Keterampilan mengajar mungkin saja penyebabnya. Namun, ada kemungkinan
rendahnya keterampilan mengajar justru merupakan dampak ketimbang penyebab
masalah.
Pada
program magister untuk mengajar matematika di Universitas Harvard, AS,
dituliskan keyakinannya bahwa guru matematika yang baik menggabungkan pemahaman
mendalam dan gairah mengajar. Ini yang sering dilupakan: pemahaman keilmuan
merupakan kunci, selain gairah mengajar.
Bukankah
justru di dua area itu kita (baca: pendidik) butuh berbenah? Temuan Kemdikbud
yang diberitakan Kompas edisi 17 Maret 2012 menunjukkan rata-rata kompetensi
guru rendah. Bukankah ini juga merupakan data sahih untuk menunjuk pemahaman
sebagai sumber kelemahan pengajaran? Namun, yang cukup aneh, sampai hari ini
justru rendahnya pemahaman keilmuan ini yang tidak pernah disinggung pengambil
kebijakan pendidikan.
Seberapa
pun pahamnya seseorang pada metode mengajar, jika dia tidak memahami makna
pembagian 1/3 : 2/5, pengajaran matematikanya akan menjadi sebuah ceramah.

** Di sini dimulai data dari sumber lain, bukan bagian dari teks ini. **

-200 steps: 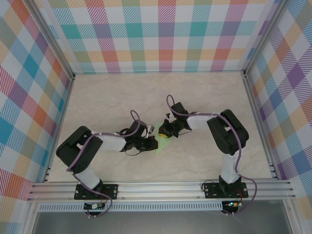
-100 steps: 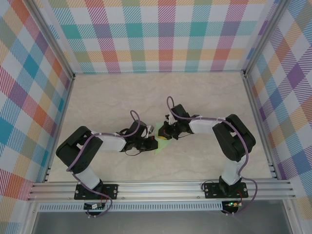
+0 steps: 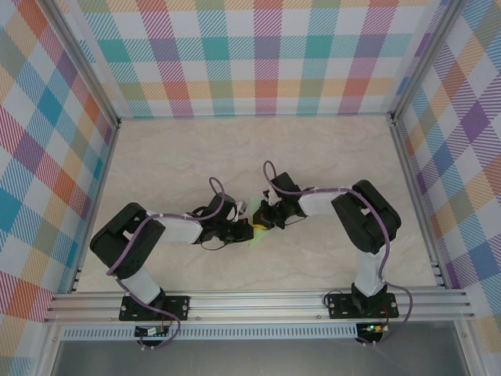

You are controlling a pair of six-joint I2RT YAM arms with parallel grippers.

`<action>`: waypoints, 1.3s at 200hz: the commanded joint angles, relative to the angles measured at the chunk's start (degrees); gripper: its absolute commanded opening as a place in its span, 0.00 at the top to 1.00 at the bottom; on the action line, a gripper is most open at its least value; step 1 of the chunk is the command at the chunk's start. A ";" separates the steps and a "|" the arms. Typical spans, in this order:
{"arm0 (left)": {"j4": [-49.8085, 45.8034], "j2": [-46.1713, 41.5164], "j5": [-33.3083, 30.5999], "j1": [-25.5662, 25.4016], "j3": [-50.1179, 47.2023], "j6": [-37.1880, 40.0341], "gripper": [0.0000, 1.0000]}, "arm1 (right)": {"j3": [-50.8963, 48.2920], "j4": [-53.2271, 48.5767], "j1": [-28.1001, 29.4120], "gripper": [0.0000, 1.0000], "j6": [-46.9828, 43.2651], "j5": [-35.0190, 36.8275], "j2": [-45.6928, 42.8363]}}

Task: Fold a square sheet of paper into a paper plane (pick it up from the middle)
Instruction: Fourth fold the wing at the center of the table.

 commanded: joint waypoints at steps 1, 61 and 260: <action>-7.51 -0.54 -1.57 -0.26 -2.48 0.80 1.00 | -0.15 -1.59 -0.37 0.95 -0.43 4.88 3.16; -11.91 -9.34 1.14 -0.28 2.16 1.09 0.93 | -0.88 -1.99 -0.37 0.95 -1.02 4.89 3.11; -10.91 0.05 6.94 -0.53 5.39 2.70 0.87 | -0.88 -2.46 -0.37 0.95 -0.43 5.06 4.91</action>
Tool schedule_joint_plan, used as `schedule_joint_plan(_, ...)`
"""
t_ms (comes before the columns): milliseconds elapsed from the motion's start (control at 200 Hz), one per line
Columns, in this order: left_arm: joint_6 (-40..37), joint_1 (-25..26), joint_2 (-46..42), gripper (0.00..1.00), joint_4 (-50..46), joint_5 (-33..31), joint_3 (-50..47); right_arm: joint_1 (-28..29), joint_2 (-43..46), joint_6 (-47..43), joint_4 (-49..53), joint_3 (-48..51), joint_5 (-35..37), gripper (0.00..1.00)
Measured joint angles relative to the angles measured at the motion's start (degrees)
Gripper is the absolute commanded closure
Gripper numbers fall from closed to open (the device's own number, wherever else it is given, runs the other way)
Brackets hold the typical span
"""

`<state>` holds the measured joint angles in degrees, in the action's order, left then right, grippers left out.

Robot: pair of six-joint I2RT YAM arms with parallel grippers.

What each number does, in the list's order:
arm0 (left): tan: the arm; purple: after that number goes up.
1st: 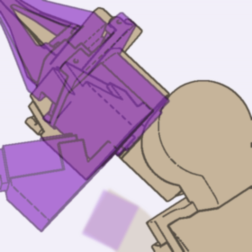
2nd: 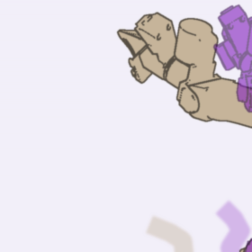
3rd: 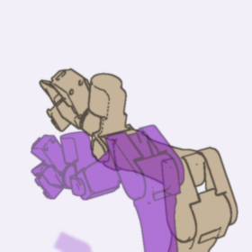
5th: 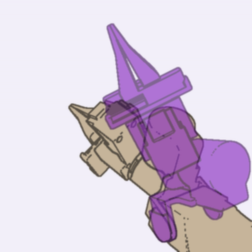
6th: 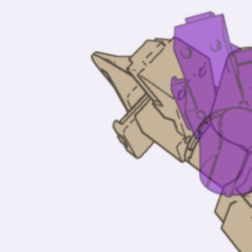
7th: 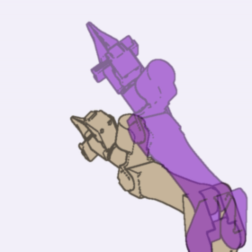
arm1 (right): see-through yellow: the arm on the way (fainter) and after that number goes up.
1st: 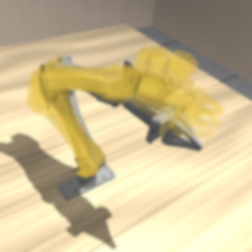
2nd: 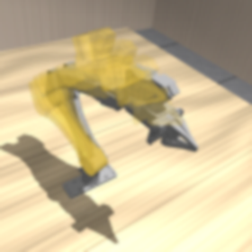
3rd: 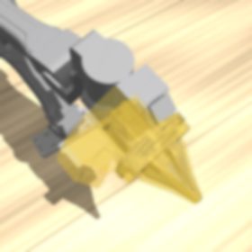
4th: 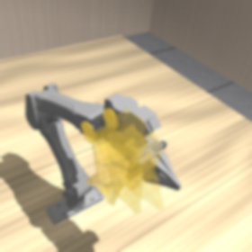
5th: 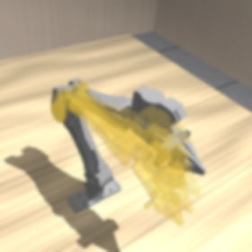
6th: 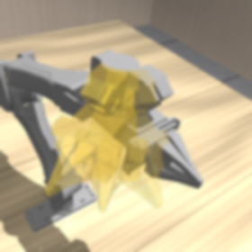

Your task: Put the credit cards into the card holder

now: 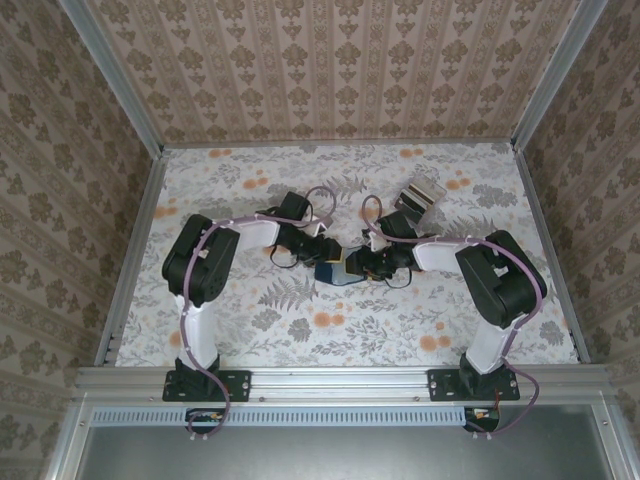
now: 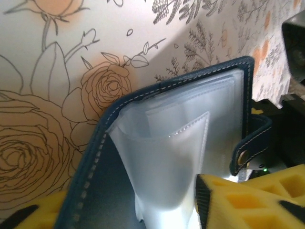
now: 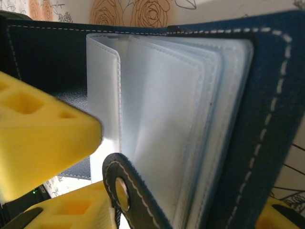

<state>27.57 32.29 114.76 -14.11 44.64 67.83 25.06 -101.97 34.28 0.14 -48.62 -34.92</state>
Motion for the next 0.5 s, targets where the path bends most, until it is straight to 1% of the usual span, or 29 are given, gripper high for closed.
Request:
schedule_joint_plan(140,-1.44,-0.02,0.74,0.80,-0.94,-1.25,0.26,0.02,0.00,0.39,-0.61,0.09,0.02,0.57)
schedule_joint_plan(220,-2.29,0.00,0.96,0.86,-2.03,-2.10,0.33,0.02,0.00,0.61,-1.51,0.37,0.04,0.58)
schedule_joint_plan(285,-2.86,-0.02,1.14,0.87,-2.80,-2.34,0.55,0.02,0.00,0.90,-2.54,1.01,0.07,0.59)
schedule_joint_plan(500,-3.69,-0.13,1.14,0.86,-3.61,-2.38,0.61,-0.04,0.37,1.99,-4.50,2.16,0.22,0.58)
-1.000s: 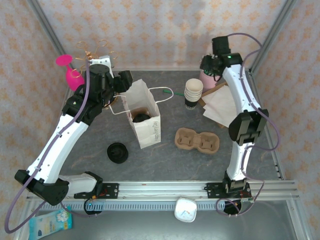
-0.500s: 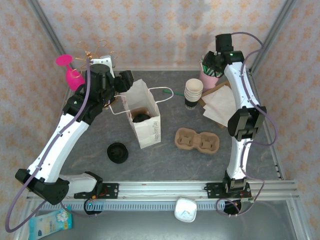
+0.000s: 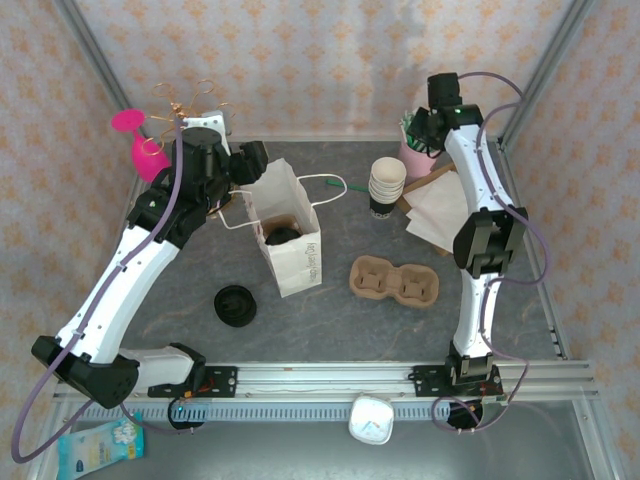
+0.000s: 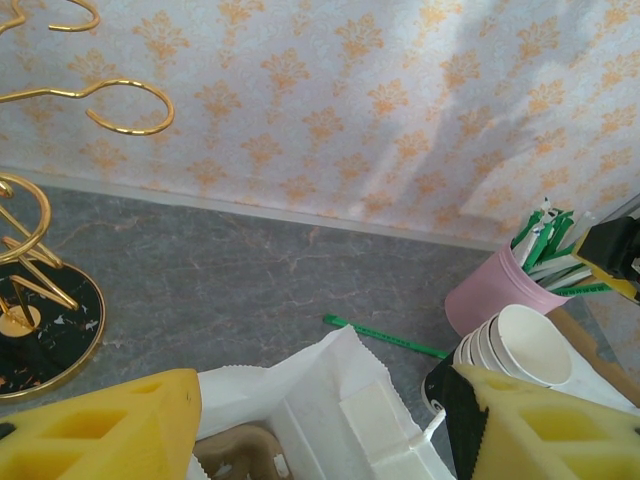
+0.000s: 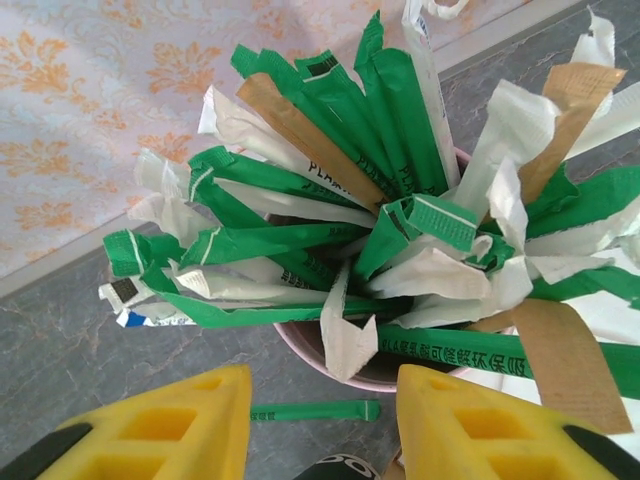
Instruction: Pack the takeout coffee
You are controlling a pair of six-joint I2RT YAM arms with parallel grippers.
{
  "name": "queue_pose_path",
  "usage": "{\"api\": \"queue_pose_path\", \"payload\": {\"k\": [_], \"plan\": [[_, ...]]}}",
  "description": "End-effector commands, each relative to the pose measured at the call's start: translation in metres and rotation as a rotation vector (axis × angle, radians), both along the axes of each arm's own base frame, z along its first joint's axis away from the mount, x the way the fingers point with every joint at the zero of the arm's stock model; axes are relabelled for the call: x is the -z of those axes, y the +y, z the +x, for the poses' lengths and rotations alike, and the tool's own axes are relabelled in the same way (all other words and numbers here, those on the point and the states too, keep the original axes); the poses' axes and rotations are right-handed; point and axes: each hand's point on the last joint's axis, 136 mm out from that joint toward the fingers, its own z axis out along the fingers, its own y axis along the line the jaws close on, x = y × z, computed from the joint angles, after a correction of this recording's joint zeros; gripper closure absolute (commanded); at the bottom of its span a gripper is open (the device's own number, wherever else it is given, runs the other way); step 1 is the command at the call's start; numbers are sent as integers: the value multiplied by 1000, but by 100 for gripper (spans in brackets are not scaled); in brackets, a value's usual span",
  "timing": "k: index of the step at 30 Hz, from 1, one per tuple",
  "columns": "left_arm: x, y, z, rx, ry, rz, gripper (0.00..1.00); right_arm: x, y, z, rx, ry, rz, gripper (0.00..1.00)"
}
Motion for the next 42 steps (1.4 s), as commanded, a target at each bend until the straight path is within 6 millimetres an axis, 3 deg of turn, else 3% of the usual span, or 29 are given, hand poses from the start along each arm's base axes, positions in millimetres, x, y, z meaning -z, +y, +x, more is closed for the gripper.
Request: {"api": "queue_pose_path", "payload": {"k": [1,7,11,14,19,22,29,36,39,42], "plan": [[-6,-1,5,1,-20,-3,32,1,-7,12,33,-20,-11,62],[-6,1,4,-5,-18,4,32,6,-14,18,57,-17,-22,67],[-4,0,6,-4,-12,8,32,9,-15,21,52,-18,-14,76],[-4,-2,8,3,-11,7,32,5,-14,23,47,-31,-12,80],[-4,-2,9,1,-12,9,32,2,-15,23,45,-38,-18,96],[-6,-2,9,4,-12,6,32,-8,-9,21,20,-56,9,100],[-16,0,1,4,-35,-8,32,-69,1,-5,-10,-154,22,100],[-20,15,-11,-44,-42,4,32,-131,6,-60,-21,-266,-23,100],[-21,23,-19,-72,-48,1,32,-164,22,-88,-69,-344,-21,100],[-20,32,-29,-104,-56,-3,32,-191,50,-122,-174,-402,20,100]]}}
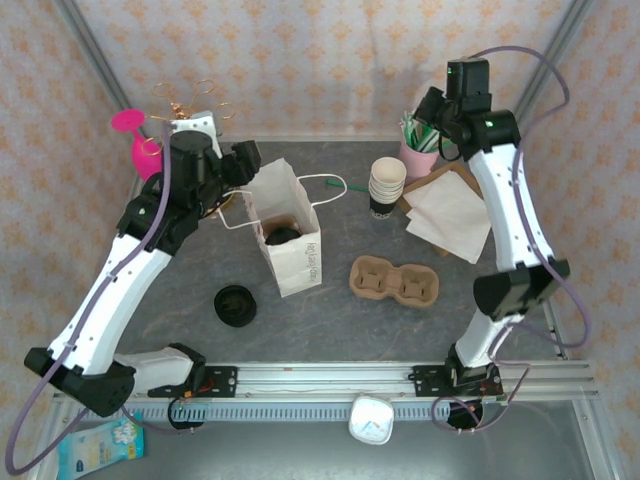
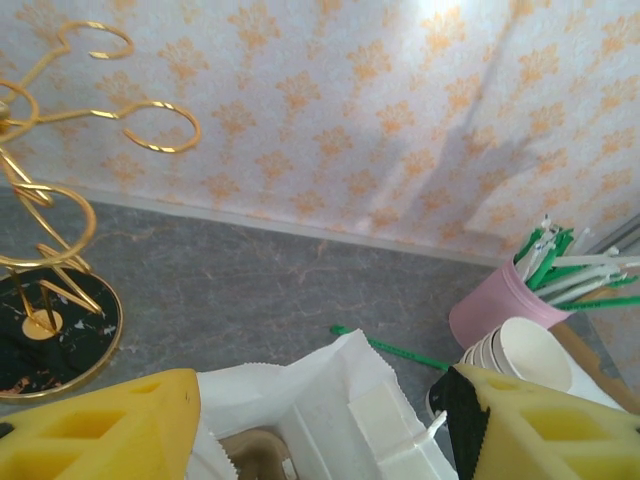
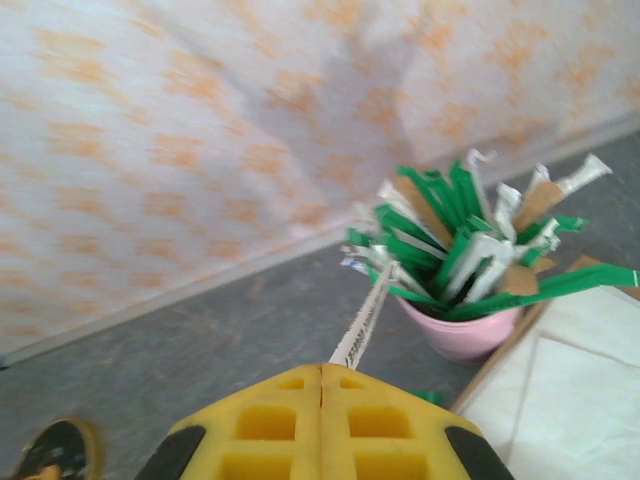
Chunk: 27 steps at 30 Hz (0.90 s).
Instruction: Pack the takeout coffee
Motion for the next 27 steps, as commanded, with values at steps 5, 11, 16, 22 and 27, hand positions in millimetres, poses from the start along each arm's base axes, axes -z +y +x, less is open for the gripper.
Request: {"api": "queue_pose_path", "payload": {"k": [5,11,16,22,27], "plan": [[0,37,-32,-135,-26,-13,32,-65,72,-96,-300,-190,46,100],[7,53,-51,-193,-26,-37,32,-76,128,-167,-560,-222,129,100],[12,59,-61,-210,-27,-59,32,-58,176,-188,-696,-182,114,100],[17,59,-65,-206,-28,-70,32,-36,221,-171,-738,-126,11,100],[16,56,-63,-188,-32,-67,32,5,239,-149,-730,-13,-68,100]]}}
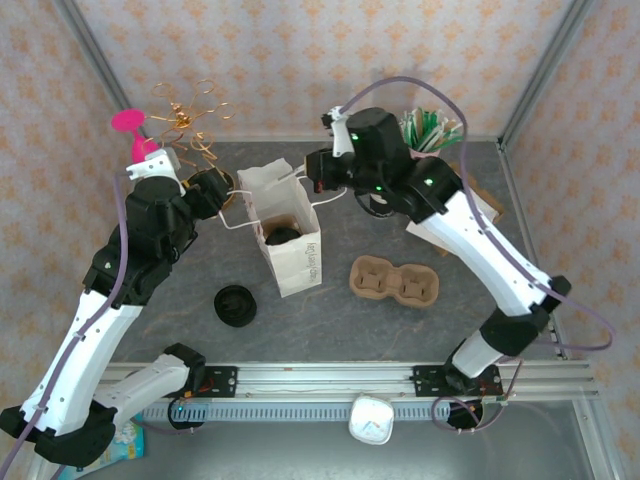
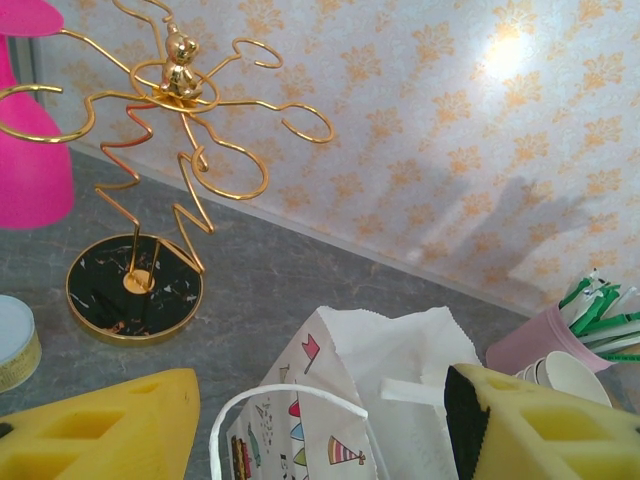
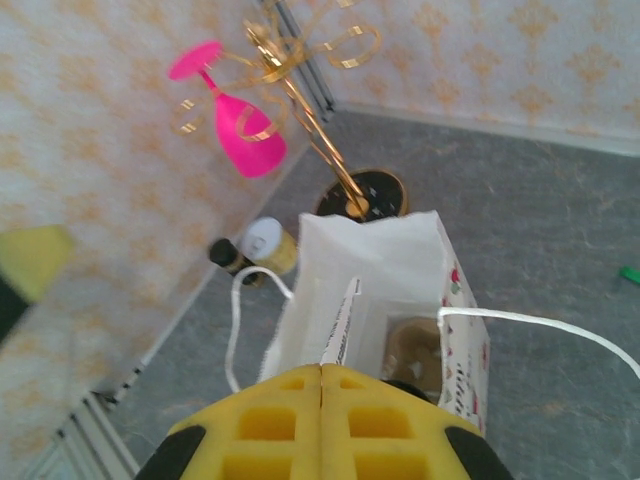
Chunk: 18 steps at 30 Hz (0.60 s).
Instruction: Pack the takeout coffee
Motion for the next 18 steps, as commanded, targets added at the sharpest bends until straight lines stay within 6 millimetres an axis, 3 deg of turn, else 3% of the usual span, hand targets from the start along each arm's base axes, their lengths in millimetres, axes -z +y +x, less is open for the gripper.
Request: {"api": "queue_pose_path", "payload": {"k": [1,5,8,9,13,18], "plan": [[0,2,0,-7,-1,1,32,13,-3,12,39,3,-88,100],[-1,-5,4,28,0,8,32,27,14,23,19,32,-128,94],[-1,-9,8,45,3,11,32,28,32,24,-24,28,-133,69],[-1,-11,8,53,5,11,32,27,32,26,-20,24,-135,66],[-3,-18,12,90,4,6,33,17,31,28,-10,-2,-118,45],[-3,-28,17,133,20,10,33,-1,8,29,54,-12,-65,24]]}}
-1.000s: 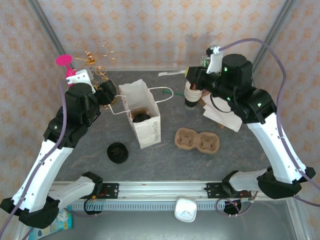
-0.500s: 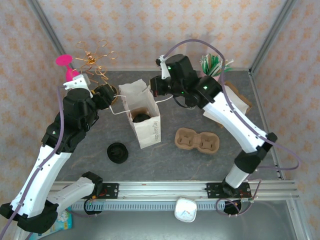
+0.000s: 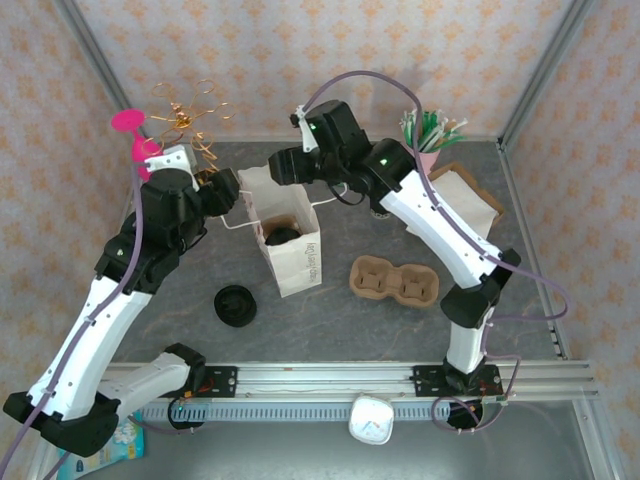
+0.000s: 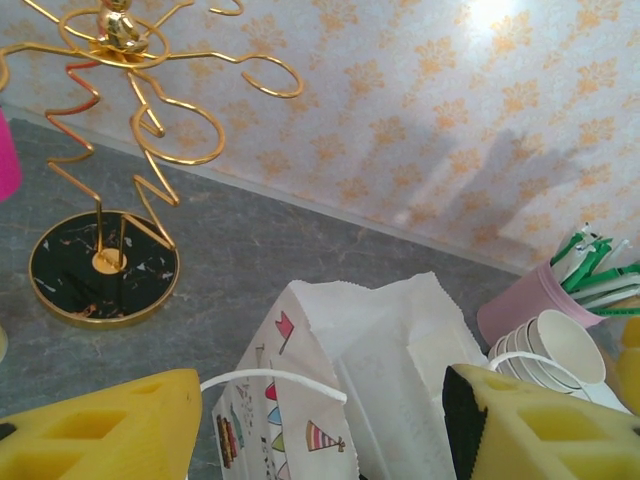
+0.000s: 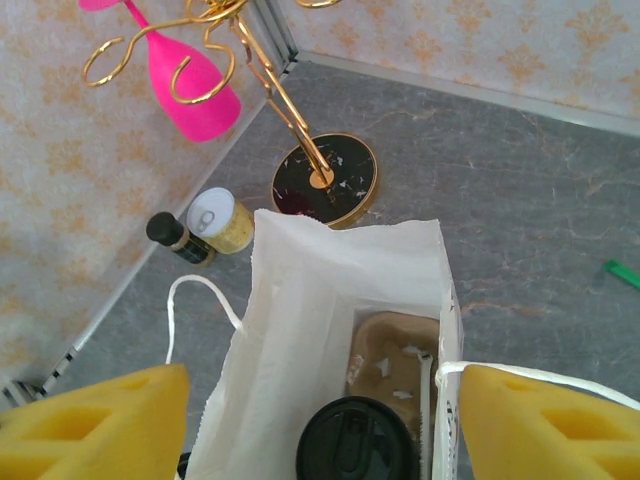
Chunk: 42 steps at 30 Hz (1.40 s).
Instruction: Pack the takeout coffee
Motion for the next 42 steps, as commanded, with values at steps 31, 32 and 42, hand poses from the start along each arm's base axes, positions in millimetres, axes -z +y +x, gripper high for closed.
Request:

Dia akan menuangkan pengetahuan mutlaknya ke benak para murid.
Murid
yang seperti busa penyerap akan dipaksa mematuhi prosedur cara menghitung
tanpa paham alasan di balik perhitungan itu. Guru yang tak paham akan enggan
menciptakan perdebatan dan diskursus. Akibatnya, pengajaran matematika jadi
dogmatis. Prosedur perhitungan dan rumus bak turun dari langit yang harus
dipuja. Rumus menjadi nirmakna dan mati, tak bersuara indah lagi. Siklus
pengajaran pun jadi ritual: beri rumus, beri contoh, latihkan soal. Tak akan
ada diskusi dan kajian mendalam. Yang tertinggal adalah ”pokoknya begitu”.
Sebaliknya,
jika seorang guru memahami keilmuannya serta bergairah mengajar, tentunya dia
akan termotivasi mempelajari teori belajar dan metode mengajar. Dia akan
bersemangat meningkatkan pemahaman pedagoginya. Terlebih, berlatih diri dalam
metode mengajar menjadi masuk akal karena dia ingin mengajak muridnya belajar
sekaligus menikmati kasmaran belajar yang dialaminya. Syarat utama, guru
harus memahami keilmuannya. Logikanya, bukankah untuk menjadi seorang guru
renang, seseorang harus cakap berenang dahulu?
Membenahi
Ada dua
area yang perlu dibenahi. Pertama, pada program penyiapan guru perlu
dikembangkan sebuah kurikulum baru yang memberikan porsi besar pada pemahaman
keilmuan. Calon guru mutlak perlu mengalami kasmaran belajar keilmuannya.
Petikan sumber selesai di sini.